══ Listed records ══
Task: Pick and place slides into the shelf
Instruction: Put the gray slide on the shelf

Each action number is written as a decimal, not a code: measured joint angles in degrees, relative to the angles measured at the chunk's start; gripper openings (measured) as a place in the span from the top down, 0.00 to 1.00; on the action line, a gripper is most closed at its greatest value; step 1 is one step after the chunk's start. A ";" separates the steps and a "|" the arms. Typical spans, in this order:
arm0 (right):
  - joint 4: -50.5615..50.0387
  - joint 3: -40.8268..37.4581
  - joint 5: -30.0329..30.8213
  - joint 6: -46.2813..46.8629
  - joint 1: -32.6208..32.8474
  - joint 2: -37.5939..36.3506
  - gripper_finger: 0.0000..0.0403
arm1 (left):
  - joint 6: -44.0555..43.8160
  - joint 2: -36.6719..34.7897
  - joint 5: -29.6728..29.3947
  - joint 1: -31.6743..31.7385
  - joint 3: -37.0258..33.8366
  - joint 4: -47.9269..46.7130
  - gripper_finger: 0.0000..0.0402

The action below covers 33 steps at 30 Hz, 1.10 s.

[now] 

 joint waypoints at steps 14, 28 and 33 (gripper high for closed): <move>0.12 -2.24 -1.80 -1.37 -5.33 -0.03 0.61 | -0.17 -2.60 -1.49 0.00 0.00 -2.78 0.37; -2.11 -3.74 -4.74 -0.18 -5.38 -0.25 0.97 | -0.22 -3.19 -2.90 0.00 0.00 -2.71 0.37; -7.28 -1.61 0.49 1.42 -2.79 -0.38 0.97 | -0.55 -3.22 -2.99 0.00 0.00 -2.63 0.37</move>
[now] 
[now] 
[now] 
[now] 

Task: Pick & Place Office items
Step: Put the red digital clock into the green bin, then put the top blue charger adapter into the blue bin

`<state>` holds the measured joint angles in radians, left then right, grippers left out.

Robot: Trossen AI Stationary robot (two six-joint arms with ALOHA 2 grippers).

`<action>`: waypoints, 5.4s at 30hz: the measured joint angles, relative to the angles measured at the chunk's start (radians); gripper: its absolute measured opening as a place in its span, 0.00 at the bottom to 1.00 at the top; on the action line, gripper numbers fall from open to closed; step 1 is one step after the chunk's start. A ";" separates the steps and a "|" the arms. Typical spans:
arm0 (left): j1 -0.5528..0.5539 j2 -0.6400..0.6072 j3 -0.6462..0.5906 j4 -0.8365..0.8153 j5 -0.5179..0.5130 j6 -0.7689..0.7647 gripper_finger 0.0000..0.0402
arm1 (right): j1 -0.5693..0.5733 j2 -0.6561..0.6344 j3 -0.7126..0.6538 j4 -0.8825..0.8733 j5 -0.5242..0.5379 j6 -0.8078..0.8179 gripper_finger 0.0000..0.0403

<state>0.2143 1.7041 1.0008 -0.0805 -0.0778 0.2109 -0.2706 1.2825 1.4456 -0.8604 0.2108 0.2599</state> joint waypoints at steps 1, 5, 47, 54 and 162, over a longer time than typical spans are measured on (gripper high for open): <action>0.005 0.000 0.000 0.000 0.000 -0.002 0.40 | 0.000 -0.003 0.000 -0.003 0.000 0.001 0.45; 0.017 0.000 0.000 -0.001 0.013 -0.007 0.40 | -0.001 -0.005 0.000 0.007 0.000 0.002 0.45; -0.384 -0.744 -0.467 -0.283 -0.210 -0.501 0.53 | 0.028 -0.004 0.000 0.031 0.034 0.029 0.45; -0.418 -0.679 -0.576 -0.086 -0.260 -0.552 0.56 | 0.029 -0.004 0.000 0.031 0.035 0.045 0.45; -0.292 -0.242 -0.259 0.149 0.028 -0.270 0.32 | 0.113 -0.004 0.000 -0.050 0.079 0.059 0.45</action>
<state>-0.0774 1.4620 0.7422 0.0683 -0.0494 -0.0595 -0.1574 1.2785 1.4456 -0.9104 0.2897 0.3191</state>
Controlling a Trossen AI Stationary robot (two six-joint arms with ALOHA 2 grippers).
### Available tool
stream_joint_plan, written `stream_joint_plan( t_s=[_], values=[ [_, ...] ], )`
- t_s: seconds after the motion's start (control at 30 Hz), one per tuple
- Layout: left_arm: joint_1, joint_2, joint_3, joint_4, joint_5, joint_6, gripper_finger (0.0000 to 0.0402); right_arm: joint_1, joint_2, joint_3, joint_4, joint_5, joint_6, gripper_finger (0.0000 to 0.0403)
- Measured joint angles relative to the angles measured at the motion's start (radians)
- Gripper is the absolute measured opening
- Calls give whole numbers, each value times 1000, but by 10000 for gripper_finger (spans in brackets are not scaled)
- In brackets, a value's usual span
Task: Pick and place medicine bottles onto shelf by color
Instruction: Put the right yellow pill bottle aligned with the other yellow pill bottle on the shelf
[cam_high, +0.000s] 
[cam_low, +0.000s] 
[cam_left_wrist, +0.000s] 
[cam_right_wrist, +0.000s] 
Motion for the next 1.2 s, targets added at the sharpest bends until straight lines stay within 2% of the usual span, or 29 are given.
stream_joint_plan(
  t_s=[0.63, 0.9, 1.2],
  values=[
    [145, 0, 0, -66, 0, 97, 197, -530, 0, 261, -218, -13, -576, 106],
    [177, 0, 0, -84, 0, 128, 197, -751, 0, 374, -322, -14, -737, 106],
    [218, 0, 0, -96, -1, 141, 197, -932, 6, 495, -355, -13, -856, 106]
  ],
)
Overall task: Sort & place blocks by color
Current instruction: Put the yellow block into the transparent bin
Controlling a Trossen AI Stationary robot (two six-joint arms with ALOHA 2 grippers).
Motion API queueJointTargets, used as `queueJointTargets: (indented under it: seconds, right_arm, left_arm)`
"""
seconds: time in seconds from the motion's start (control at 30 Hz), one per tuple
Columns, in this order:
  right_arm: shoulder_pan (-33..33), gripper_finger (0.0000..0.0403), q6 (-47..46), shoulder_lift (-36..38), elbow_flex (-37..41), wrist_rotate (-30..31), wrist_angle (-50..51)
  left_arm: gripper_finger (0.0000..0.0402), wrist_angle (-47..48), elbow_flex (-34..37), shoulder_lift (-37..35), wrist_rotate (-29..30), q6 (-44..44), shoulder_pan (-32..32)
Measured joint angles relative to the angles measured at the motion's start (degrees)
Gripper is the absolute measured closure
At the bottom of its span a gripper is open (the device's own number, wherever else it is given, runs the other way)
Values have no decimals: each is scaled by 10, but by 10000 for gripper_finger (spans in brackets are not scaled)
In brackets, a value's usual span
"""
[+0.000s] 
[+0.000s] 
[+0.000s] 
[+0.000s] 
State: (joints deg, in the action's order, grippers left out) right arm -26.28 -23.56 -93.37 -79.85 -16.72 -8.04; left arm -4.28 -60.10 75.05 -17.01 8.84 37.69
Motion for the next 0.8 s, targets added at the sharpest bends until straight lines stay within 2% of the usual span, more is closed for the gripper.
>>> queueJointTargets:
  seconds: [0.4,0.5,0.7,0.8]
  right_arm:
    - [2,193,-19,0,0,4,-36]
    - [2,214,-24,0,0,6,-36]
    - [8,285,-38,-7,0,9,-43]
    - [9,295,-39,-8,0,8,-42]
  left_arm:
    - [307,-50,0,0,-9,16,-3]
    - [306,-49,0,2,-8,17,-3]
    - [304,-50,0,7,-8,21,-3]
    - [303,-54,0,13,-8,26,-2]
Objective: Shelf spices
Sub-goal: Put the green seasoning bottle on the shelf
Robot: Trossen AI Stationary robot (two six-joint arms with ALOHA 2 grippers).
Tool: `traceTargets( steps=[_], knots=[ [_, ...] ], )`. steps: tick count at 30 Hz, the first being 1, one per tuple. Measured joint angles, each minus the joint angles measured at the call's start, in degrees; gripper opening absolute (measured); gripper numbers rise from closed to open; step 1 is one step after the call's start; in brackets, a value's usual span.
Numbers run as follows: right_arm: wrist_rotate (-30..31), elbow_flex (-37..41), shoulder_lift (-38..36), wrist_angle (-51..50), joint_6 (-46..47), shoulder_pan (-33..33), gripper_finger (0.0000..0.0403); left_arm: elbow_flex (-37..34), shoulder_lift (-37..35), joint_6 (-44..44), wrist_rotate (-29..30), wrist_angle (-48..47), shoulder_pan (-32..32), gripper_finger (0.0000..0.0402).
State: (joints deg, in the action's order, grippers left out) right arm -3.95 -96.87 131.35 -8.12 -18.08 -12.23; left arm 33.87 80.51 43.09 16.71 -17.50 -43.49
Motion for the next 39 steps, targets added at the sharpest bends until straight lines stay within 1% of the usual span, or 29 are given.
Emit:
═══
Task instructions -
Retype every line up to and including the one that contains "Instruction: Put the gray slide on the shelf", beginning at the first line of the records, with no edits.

Answer below -
Task: Pick and place slides into the shelf
Instruction: Put the gray slide on the shelf

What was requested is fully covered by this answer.